NEW YORK: A small town Alabama newspaper that drew condemnation for an editorial this month calling for the Ku Klux Klan to “ride again” has named an African-American woman as its new editor and publisher, the paper said in a statement.
Elecia R. Dexter on Friday took the reins of the weekly Democrat-Reporter in Linden, Alabama, from Goodloe Sutton, 79, the longtime owner of the paper who wrote the incendiary editorial that brought sharp rebukes from elected officials in the state and the public.
“Ms. Dexter is coming in at a pivotal time for the newspaper and you may have full confidence in her ability to handle these challenging times,” the statement said. It is unclear whether Sutton remains the owner of the paper.
Dexter has “strong roots and a rich history” in the area, and she will continue the paper’s long journalistic tradition while moving it in a new direction, according to the release.
Sutton, who has led the publication for the past 50 years, told the Montgomery Advertiser newspaper last week he had written the editorial which called for a return of the KKK and railed against Democrats.
The KKK was a white supremacist group that terrorized blacks in the US South and later targeted other minority groups, following the Civil War and the emancipation of African-American slaves.

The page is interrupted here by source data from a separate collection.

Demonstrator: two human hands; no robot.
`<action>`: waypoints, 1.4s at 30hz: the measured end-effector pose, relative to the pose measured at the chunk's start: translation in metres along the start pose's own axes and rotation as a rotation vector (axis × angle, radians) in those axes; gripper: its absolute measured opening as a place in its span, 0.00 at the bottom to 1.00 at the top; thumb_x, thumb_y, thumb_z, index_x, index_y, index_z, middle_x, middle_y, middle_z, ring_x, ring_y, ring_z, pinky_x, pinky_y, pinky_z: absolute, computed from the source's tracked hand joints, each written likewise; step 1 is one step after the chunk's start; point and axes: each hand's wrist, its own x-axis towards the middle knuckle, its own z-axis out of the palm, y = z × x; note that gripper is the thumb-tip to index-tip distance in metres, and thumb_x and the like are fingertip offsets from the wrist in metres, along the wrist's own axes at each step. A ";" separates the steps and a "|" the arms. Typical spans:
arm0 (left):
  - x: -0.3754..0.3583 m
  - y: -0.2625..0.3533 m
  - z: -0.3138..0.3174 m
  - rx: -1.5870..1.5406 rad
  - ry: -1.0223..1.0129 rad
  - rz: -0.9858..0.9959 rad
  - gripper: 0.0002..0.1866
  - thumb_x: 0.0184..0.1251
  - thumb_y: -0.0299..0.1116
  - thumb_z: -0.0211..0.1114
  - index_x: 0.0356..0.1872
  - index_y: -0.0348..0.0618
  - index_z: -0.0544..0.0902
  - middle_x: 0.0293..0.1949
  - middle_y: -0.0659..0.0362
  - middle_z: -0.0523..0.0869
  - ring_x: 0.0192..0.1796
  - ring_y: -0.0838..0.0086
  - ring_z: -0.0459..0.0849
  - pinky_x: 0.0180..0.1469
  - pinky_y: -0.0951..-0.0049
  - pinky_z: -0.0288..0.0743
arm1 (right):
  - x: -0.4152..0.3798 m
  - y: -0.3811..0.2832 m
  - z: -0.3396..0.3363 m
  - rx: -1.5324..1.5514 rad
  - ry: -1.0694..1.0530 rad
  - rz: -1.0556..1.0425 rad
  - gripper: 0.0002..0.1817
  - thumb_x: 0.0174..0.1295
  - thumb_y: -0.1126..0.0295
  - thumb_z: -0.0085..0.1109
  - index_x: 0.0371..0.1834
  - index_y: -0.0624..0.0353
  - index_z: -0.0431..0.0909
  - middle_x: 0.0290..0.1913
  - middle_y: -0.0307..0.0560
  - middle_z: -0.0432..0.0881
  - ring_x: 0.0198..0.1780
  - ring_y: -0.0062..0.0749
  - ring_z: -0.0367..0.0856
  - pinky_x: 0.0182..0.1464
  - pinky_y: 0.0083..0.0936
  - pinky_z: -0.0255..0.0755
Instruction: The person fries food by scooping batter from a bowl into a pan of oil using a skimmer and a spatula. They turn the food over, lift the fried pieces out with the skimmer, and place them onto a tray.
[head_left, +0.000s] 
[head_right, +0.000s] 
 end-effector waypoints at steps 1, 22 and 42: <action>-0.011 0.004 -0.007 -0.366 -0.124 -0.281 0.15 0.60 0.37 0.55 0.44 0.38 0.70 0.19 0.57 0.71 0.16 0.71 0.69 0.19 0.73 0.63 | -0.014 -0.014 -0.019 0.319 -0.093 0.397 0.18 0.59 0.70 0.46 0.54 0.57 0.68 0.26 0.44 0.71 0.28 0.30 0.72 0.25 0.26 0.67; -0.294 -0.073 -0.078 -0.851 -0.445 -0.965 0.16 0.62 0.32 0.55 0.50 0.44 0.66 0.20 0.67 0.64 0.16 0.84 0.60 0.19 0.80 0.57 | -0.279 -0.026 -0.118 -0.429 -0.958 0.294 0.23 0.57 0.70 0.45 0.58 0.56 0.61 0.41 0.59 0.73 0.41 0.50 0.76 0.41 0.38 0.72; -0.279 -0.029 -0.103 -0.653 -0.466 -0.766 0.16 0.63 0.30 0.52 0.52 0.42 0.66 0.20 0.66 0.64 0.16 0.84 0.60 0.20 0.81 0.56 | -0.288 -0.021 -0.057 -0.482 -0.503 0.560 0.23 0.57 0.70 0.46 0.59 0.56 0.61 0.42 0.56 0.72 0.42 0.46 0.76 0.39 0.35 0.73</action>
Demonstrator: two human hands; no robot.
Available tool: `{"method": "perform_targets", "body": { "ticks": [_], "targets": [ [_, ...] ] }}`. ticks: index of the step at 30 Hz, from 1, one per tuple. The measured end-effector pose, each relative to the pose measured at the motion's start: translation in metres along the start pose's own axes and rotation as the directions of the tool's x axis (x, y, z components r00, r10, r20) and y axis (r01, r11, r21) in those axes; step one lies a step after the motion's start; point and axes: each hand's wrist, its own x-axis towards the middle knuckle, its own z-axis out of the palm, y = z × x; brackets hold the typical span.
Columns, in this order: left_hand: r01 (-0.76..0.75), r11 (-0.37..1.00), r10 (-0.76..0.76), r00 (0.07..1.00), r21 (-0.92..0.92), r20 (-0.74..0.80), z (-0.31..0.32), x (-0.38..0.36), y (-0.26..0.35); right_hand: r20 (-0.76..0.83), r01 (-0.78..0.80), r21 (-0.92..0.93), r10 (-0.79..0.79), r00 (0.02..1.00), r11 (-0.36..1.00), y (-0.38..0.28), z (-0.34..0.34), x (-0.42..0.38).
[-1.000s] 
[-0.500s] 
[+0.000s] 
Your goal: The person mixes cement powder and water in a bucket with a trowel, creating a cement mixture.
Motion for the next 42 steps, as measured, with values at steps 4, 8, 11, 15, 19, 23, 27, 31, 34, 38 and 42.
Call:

“Good riddance Goodloe,” US Senator Doug Jones, an Alabama Democrat, tweeted in response to the news of Sutton stepping down. “His dangerous views do not represent Alabama or the small-town papers in Alabama that do great work every day.”
Sutton and his wife, Jean, won acclaim in the 1990s for a series of articles in the Democrat-Reporter that detailed corruption in their local sheriff’s department.
Jean Sutton died in 2003 from cancer, according to her obituary.
The circulation of the Democrat-Reporter, which is more than 100 years old and does not publish online, was about 3,000 in 2015, according to a report that year in the Montgomery-Advertiser.